How to complete this task:
Set down exactly the lines below between the line holding "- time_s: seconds" and the line holding "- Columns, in", inclusive; no other line belongs in the answer.

Records excerpted from a collection:

▶

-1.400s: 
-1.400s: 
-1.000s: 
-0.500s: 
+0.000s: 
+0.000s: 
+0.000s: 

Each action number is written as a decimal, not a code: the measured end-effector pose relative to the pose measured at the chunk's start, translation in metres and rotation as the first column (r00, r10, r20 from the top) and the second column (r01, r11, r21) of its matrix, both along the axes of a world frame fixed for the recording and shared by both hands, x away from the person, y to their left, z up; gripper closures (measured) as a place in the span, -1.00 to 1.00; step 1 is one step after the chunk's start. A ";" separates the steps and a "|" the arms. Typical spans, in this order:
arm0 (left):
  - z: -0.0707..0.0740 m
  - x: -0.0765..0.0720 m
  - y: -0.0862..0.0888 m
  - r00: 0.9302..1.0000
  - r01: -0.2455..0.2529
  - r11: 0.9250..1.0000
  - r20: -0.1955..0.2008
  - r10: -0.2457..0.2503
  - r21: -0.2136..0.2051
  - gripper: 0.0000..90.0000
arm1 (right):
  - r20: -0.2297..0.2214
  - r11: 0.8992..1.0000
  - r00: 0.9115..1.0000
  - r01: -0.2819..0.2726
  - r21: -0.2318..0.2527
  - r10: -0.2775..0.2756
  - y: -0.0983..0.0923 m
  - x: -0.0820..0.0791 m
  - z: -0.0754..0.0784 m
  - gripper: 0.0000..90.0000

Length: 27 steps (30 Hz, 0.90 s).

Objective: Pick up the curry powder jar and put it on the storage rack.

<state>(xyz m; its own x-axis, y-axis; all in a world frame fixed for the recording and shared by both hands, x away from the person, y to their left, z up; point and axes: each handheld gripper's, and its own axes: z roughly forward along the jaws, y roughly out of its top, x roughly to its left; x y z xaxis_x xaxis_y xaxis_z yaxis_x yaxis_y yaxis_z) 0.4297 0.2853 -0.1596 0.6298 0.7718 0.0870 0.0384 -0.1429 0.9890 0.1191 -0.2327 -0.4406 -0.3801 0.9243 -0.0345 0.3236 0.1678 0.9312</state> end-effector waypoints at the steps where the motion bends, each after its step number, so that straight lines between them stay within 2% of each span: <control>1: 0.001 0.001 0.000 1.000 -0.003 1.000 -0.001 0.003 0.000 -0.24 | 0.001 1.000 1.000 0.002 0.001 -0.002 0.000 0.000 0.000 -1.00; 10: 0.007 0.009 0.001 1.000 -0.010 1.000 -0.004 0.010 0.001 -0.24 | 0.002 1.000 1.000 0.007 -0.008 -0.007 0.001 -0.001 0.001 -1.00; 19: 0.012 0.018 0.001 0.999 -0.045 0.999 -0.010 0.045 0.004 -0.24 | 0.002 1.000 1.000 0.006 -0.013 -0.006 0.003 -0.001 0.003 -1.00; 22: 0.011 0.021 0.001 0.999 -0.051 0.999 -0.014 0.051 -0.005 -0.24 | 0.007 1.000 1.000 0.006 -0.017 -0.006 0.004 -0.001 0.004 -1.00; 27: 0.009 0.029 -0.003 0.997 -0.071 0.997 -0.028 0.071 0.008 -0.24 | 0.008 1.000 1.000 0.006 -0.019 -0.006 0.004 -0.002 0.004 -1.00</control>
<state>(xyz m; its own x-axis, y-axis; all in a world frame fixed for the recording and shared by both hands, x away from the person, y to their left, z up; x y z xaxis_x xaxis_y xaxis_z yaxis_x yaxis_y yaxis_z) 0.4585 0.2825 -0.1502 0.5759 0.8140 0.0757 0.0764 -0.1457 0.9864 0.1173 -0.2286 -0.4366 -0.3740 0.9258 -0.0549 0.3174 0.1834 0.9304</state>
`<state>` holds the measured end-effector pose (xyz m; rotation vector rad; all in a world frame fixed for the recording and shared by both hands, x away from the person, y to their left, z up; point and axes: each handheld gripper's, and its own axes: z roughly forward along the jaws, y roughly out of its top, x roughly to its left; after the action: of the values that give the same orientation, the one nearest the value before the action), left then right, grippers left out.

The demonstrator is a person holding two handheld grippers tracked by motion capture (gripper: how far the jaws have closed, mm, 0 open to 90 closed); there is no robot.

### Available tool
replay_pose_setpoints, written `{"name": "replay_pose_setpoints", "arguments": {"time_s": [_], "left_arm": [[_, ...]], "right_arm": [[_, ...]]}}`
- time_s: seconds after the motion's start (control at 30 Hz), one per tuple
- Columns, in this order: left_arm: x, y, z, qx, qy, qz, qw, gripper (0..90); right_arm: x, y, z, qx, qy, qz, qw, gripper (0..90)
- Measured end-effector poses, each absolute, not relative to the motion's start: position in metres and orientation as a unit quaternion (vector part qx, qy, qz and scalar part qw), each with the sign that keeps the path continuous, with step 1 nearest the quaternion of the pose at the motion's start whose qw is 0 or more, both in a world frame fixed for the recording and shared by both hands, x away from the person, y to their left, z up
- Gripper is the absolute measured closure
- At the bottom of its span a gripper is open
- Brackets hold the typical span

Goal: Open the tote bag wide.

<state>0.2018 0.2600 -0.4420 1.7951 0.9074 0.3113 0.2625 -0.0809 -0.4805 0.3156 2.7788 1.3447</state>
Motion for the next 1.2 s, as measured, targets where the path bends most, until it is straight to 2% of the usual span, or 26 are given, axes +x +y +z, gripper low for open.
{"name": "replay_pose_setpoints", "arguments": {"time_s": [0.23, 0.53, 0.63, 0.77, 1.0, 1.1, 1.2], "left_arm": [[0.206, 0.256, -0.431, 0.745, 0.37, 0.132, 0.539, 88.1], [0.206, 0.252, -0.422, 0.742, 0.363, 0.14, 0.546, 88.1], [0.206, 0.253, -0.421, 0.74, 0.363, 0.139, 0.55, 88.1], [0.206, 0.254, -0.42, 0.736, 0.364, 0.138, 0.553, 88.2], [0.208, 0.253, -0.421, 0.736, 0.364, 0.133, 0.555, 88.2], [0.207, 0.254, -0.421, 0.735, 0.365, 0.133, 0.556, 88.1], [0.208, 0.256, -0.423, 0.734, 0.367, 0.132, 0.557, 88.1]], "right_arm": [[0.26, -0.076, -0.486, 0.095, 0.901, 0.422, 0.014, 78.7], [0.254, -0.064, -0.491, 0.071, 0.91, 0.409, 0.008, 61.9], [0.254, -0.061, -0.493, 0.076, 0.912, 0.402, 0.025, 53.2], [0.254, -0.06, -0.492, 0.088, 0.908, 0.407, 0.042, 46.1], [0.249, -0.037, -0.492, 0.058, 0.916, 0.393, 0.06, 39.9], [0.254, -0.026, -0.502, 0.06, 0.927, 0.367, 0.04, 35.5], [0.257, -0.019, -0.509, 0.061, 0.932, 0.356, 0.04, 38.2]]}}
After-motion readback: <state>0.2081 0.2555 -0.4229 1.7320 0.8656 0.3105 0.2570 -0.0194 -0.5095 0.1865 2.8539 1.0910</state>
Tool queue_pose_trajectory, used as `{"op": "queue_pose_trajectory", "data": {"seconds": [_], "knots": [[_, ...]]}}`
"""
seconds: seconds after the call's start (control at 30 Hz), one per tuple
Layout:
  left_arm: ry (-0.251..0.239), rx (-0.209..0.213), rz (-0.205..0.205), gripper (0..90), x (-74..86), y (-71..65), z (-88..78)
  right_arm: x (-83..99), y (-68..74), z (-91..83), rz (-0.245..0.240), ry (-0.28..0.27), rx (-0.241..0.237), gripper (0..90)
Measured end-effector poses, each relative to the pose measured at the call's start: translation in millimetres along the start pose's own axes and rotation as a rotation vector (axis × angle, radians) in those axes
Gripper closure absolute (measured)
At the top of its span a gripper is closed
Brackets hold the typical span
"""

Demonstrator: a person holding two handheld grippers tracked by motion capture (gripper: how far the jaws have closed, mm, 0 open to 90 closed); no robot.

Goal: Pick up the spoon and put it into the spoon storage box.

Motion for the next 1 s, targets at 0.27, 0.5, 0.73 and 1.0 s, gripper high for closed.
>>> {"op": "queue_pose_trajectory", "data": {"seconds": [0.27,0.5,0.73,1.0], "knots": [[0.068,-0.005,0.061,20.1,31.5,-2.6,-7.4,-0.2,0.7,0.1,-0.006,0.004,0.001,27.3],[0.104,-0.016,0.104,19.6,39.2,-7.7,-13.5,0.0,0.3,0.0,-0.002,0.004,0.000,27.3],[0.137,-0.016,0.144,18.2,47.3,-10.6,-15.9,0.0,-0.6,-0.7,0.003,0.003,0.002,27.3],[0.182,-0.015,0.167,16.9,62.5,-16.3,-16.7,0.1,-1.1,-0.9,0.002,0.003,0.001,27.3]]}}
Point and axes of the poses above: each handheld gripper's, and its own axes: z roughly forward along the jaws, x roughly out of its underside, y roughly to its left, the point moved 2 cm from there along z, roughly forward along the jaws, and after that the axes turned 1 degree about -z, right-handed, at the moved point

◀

Exercise solution:
- time_s: seconds after the motion's start (control at 30 Hz), one per tuple
- Columns, in this order: left_arm: x, y, z, qx, qy, qz, qw, gripper (0..90); right_arm: x, y, z, qx, qy, qz, qw, gripper (0..90)

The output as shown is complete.